- [TASK ITEM]: Pull out every line of the listing below where "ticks" appears.
◆ ◆ ◆ ◆ ◆ ◆ ◆
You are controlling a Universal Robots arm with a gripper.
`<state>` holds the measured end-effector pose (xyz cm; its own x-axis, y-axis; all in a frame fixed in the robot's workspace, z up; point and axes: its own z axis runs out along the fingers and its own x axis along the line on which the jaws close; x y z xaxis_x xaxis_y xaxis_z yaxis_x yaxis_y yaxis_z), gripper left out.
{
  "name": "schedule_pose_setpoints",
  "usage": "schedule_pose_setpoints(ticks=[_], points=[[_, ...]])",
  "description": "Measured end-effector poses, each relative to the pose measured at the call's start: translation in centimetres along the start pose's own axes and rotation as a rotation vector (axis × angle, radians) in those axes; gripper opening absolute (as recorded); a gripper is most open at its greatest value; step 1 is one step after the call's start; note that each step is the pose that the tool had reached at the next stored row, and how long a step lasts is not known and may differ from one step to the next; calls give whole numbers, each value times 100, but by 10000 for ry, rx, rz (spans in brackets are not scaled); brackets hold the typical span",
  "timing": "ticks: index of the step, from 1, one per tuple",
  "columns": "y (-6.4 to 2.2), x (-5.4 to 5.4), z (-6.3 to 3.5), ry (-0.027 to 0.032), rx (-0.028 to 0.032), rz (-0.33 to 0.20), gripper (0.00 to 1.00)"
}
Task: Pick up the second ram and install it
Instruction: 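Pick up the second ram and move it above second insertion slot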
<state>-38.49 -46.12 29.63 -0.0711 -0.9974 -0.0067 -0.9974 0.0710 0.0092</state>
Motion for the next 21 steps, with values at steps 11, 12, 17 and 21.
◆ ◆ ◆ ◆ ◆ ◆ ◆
- [WRITTEN RESPONSE]:
  "usage": "schedule_pose_setpoints(ticks=[_], points=[[_, ...]])",
  "timing": "ticks: index of the step, from 1, one per tuple",

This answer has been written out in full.